Sran wrote: View Post
CorporalCaptain wrote: View Post
Clearly the launched shown in GEN was for publicity, and Kirk knew that of course, but that doesn't change my opinion of what Kirk regardless saw as the captain's responsibility. Kirk probably thought that more priority should have been given to getting the ship ready and less to organizing pomp.
As anyone in his position would. Starships aren't toys to be shown off whenever they're put into service. It's baffling (speaking from an in-universe perspective) that the Federation would have allowed a group of journalists aboard a ship, even for a seemingly routine launch.
I do think there is an explanation given for that. One of the questions that the reporters ask Kirk gives the game away:

"Captain, ...this is the first Starship Enterprise in thirty years without James T. Kirk in command.
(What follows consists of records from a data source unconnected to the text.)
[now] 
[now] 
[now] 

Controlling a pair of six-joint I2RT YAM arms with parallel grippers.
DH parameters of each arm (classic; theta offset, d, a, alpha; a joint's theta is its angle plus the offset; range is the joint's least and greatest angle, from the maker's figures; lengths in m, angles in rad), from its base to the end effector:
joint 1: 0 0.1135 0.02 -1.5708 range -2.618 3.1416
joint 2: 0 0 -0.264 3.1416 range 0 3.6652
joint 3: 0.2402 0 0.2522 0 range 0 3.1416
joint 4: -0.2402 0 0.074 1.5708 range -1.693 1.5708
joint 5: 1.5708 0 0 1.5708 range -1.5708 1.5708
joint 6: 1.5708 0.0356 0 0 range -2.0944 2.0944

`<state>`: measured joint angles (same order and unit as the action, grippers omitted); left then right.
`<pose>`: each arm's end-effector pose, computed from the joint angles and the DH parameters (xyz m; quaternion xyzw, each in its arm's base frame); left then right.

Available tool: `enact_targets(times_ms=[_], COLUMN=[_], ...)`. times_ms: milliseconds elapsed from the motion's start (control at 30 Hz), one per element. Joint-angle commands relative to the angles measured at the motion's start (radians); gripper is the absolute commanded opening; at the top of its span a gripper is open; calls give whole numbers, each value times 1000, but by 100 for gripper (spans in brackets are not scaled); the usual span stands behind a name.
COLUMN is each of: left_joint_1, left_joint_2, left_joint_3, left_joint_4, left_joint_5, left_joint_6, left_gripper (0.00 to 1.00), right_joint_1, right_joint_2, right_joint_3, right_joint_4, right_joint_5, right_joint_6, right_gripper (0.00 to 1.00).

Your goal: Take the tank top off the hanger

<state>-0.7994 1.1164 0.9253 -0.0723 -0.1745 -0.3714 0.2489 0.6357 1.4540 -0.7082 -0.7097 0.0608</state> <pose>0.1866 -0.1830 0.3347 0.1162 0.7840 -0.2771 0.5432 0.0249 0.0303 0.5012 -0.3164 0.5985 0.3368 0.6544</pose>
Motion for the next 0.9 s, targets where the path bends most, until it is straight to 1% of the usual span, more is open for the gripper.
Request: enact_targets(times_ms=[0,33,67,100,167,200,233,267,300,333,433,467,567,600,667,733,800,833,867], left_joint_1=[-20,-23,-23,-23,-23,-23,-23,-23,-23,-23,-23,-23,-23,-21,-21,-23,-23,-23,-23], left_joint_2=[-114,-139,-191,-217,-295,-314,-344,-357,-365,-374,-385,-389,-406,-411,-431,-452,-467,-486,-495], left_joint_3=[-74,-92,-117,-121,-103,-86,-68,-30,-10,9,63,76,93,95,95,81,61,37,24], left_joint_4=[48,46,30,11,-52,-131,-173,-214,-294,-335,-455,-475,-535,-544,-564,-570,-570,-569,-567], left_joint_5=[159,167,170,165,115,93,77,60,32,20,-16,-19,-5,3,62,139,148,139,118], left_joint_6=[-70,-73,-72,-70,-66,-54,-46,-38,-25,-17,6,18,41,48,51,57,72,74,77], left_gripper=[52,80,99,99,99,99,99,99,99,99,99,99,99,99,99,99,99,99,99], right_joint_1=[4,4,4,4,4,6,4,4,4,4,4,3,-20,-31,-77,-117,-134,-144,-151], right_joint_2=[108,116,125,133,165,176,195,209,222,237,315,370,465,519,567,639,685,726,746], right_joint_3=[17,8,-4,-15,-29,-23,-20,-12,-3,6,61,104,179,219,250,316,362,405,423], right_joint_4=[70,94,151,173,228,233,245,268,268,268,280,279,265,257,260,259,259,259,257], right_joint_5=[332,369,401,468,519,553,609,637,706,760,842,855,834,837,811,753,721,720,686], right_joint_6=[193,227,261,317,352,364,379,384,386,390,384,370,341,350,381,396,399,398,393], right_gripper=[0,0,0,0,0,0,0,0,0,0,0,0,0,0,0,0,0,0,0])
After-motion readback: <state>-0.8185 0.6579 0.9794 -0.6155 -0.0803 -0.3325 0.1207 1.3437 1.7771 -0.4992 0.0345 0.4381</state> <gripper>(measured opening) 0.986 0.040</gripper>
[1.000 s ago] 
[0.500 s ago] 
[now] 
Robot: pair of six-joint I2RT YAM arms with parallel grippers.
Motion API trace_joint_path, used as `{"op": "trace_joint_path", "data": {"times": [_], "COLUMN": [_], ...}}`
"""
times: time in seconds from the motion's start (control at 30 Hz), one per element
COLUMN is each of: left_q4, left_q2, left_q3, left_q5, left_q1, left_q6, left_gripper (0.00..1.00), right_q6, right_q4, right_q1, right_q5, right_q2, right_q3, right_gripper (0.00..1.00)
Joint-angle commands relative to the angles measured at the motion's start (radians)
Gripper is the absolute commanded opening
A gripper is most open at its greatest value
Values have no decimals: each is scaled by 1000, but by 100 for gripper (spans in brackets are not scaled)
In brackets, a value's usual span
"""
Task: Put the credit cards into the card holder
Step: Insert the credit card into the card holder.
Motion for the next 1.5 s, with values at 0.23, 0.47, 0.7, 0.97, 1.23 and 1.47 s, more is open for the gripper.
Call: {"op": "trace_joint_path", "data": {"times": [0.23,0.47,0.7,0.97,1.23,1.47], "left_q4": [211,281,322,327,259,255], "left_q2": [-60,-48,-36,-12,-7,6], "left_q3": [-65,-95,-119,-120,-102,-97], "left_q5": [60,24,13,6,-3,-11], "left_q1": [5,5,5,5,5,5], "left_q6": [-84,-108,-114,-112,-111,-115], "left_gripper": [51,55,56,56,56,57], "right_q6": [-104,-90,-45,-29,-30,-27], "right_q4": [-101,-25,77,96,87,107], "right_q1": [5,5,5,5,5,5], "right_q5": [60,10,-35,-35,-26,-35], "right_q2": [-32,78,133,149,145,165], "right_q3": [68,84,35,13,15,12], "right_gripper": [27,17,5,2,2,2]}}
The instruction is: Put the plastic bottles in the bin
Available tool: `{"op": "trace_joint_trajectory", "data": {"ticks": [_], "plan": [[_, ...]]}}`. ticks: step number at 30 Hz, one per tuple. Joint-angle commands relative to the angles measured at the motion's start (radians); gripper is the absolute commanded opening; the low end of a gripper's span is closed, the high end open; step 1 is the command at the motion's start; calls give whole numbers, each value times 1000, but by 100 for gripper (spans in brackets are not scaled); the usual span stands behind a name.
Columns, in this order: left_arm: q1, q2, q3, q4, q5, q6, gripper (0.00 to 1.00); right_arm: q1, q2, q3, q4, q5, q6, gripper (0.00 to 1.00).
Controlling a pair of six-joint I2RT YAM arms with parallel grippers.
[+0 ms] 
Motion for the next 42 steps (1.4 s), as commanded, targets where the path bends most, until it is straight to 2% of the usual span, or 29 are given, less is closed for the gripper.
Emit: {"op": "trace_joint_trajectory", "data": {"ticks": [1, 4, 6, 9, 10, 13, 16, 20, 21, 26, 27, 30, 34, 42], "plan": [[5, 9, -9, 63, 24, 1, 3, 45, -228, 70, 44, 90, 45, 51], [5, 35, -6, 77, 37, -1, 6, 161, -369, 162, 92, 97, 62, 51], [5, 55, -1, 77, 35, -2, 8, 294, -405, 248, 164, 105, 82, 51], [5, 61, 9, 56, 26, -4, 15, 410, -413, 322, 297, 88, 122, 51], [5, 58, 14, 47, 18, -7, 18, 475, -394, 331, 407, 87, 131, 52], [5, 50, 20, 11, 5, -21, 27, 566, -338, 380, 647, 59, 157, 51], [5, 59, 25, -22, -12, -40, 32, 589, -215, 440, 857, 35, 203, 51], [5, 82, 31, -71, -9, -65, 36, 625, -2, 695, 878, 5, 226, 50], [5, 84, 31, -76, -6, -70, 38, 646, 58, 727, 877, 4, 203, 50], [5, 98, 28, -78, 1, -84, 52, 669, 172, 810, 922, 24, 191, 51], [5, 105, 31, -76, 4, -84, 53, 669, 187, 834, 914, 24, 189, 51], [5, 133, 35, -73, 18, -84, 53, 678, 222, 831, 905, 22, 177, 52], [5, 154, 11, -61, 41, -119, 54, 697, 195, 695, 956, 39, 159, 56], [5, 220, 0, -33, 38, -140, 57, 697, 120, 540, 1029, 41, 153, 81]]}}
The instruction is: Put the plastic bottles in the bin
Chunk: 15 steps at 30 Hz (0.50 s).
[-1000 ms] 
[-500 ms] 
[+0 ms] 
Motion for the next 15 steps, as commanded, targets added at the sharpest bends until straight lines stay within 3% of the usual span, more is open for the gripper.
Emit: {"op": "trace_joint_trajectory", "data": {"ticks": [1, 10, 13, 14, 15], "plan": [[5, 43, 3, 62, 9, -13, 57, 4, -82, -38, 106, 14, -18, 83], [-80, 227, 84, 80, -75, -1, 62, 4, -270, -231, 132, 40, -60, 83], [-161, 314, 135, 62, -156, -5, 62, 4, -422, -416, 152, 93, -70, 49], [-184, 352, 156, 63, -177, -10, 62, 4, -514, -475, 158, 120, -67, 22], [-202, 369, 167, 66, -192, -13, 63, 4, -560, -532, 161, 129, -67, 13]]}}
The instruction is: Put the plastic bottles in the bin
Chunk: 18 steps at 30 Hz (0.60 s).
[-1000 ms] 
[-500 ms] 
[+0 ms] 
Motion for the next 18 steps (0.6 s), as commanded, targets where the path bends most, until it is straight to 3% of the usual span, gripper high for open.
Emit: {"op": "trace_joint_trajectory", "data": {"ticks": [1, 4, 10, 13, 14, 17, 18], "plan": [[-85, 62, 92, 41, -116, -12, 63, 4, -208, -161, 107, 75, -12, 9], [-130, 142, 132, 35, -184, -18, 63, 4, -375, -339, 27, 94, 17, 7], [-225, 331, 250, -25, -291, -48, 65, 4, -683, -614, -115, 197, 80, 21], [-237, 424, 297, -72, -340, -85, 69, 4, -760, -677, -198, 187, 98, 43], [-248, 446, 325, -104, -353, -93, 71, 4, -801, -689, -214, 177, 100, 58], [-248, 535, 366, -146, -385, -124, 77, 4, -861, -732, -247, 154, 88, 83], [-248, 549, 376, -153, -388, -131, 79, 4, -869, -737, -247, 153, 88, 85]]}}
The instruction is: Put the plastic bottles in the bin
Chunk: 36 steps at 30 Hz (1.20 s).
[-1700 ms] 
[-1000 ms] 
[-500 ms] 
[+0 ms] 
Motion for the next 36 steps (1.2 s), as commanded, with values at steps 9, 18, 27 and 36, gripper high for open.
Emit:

How do you feel about that, sir?"
Starfleet clearly understands that Kirk and his crew have come to be seen as living legends. And that, even though they were not the first crew of the Starship Enterprise, their exploits have apparently become so entwined with the name of ship, and the ship in itself has become a part of that legend. So, they're very aware, from a PR perspective, that they need to manage the transition to this new crew being the 'faces' of their most famous Starship instead of Kirk and co. The faux "launch" seen in GENS is whole constructed for this purpose. It's clearly been engineered by PR types purely for the benefit of the media, which of course means the exercise goes terribly wrong given James T. Kirk dies on the voyage. I'd have liked to have seen the media frenzy when they got home!

Obviously the Enterprise-B's true launch as a fully operational ship on regular duties would have been scheduled for 'next Tuesday', but given what happens to her in the Nexus I wouldn't be surprised if her launch was put back while repairs were made. All in all, Starfleet ended up with the opposite of what they wanted: they wanted to create a smooth clean image for the launch of this new Starship Enterprise crew, and what they ended up with was a PR disaster on all counts.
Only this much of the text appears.